--- What the exercise asks ---
Return, word for word, only the lines of the data below that lie between the line with "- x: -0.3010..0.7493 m" and the line with "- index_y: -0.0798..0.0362", those two lines included.

--- Information supplied ---

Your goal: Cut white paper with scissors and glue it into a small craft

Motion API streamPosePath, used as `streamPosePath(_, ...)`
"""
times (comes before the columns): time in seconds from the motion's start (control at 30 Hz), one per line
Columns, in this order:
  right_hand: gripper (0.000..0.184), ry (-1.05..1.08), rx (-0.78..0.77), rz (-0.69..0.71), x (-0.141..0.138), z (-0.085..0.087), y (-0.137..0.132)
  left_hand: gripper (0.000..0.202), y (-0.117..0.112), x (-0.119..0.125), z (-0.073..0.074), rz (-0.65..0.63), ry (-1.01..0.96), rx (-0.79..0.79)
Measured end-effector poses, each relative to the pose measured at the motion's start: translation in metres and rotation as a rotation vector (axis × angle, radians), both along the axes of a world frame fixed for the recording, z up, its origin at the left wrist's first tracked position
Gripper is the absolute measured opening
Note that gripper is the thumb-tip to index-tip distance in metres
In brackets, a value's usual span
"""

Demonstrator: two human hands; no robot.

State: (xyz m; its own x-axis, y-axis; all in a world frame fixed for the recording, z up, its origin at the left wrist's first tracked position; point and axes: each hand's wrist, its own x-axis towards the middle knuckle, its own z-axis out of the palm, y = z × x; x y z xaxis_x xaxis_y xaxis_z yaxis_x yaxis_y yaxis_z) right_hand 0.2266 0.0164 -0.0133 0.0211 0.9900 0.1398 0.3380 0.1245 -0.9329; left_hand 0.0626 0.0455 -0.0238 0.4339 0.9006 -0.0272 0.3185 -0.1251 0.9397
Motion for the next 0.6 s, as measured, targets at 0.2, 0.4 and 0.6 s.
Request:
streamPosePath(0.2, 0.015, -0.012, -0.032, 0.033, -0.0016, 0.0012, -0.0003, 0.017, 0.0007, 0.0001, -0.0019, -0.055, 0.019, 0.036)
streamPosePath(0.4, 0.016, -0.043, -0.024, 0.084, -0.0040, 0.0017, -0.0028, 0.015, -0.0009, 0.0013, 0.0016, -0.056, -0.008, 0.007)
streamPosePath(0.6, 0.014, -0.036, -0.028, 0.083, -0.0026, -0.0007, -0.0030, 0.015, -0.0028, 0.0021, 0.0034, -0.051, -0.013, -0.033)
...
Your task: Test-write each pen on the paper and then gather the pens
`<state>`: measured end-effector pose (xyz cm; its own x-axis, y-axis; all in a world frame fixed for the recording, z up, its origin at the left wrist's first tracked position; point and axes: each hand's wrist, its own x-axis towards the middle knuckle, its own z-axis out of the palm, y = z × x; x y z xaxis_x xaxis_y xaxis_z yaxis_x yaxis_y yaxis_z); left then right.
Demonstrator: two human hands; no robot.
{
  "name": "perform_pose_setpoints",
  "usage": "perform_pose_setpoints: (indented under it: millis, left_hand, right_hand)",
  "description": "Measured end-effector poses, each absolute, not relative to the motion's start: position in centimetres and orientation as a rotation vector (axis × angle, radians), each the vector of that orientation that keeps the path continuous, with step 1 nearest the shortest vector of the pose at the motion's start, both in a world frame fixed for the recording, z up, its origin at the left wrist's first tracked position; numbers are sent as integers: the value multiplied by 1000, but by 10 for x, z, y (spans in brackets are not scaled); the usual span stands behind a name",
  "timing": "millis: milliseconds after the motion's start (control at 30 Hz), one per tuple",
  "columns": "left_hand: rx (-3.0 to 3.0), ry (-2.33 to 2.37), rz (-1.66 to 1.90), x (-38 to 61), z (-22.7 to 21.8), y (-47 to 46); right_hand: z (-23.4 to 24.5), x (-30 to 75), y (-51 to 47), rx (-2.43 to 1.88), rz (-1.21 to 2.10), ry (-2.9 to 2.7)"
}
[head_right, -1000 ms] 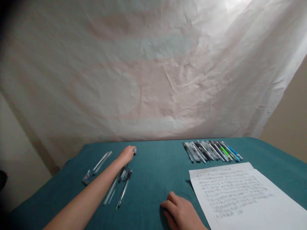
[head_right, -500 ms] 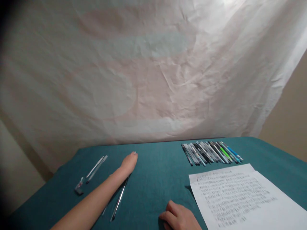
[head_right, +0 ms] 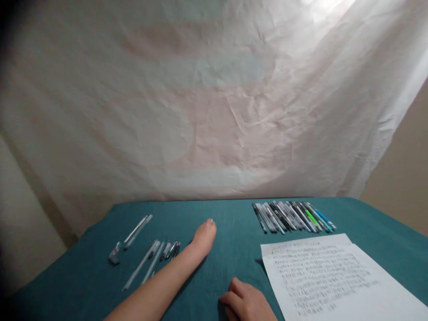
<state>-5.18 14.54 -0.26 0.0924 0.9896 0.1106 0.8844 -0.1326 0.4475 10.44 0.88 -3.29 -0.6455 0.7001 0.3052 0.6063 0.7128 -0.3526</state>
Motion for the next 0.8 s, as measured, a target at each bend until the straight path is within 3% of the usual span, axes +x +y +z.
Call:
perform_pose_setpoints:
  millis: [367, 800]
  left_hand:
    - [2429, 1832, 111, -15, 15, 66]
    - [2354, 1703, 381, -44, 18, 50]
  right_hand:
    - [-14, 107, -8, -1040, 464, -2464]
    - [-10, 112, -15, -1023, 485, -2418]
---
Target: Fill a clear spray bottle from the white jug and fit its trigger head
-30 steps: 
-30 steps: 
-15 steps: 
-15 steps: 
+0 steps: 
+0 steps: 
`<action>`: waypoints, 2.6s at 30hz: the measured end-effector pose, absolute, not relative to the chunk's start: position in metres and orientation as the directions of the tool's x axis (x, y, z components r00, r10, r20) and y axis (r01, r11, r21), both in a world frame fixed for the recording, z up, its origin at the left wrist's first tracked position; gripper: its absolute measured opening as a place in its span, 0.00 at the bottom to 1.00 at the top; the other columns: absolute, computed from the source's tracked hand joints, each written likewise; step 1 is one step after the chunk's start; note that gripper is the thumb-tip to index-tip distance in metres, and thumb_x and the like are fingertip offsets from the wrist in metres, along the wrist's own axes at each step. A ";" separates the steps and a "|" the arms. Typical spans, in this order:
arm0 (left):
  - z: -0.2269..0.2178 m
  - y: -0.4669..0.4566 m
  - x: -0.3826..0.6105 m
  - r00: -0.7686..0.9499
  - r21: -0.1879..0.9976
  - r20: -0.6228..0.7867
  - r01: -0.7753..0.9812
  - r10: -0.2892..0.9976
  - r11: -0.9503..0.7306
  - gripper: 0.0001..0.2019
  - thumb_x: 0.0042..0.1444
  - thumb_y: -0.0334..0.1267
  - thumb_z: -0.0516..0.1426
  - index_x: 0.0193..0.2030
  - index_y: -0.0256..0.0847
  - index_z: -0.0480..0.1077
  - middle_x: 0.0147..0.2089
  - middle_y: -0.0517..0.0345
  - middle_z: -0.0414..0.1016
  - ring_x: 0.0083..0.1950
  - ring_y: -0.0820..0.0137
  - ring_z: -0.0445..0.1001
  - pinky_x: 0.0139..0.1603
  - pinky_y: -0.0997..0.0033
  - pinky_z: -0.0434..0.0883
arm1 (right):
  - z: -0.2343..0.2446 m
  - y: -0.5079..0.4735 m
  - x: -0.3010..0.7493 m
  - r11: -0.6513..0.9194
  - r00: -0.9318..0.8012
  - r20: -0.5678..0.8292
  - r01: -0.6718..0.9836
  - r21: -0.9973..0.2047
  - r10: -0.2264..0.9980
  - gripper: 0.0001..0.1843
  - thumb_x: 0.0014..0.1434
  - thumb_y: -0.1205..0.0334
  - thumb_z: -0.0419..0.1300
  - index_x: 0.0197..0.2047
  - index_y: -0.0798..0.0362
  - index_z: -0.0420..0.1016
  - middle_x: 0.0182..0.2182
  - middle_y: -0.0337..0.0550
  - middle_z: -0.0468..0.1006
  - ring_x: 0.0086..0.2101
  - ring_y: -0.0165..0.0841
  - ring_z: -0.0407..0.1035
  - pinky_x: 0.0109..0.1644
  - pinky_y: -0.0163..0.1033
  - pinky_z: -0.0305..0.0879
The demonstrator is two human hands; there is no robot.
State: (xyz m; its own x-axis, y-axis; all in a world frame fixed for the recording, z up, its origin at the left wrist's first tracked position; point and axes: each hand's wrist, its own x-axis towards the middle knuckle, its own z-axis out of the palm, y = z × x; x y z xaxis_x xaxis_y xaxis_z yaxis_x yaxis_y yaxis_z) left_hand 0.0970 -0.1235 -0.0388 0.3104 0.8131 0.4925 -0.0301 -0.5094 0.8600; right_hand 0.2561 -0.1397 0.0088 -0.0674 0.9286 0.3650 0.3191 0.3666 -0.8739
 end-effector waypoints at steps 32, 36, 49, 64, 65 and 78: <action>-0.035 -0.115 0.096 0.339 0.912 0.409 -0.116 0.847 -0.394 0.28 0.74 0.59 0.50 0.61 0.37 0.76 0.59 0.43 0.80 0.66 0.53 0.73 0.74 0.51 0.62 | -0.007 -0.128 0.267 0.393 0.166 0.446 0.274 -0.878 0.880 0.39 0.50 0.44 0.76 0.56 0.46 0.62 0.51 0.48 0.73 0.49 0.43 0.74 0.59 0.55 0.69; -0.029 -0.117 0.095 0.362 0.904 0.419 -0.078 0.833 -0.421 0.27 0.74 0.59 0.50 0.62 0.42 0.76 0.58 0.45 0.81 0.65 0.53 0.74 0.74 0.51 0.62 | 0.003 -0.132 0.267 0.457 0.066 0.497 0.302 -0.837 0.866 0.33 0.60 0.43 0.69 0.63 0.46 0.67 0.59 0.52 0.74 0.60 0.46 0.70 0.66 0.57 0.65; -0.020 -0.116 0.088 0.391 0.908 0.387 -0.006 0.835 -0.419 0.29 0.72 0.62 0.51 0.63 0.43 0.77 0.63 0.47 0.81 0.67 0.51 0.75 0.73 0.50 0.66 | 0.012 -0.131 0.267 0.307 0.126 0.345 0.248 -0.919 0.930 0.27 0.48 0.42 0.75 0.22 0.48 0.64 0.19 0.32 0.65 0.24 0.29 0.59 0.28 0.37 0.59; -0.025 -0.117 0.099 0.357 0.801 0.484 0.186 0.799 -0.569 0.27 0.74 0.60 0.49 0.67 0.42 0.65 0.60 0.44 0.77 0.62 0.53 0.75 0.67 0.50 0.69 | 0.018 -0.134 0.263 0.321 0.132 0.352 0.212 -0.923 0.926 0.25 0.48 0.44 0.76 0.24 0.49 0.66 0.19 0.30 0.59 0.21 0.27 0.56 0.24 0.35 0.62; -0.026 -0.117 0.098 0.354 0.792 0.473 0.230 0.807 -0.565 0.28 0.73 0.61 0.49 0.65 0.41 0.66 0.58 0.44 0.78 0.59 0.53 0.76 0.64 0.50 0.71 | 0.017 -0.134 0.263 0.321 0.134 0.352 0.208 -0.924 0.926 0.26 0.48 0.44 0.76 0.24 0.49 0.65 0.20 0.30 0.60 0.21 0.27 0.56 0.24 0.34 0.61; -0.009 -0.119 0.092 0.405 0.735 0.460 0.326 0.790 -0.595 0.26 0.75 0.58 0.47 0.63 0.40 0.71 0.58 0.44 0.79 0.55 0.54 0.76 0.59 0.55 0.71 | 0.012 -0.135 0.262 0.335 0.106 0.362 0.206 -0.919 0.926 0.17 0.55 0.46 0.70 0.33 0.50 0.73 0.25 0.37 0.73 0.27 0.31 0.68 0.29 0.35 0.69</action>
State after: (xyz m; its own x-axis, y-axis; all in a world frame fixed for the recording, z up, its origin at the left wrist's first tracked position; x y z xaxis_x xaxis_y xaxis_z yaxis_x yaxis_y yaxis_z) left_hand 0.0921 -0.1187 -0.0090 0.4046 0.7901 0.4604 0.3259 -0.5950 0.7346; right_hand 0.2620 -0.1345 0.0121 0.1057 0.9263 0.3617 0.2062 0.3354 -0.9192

--- Finished exercise ---
  - x: -0.3010..0.7493 m
  - r11: -0.6513..0.9194
  - r00: -0.9318..0.8012
  - r20: -0.5678..0.8292
  - r01: -0.6718..0.9836
  - r21: -0.9973..0.2047
  - r10: -0.2264..0.9980
  - gripper: 0.0001..0.1843
  - thumb_x: 0.0014..0.1434
  - thumb_y: -0.1205..0.0334
  - thumb_z: -0.0419..0.1300
  - index_x: 0.0197..0.2047
  - index_y: -0.0798..0.0362

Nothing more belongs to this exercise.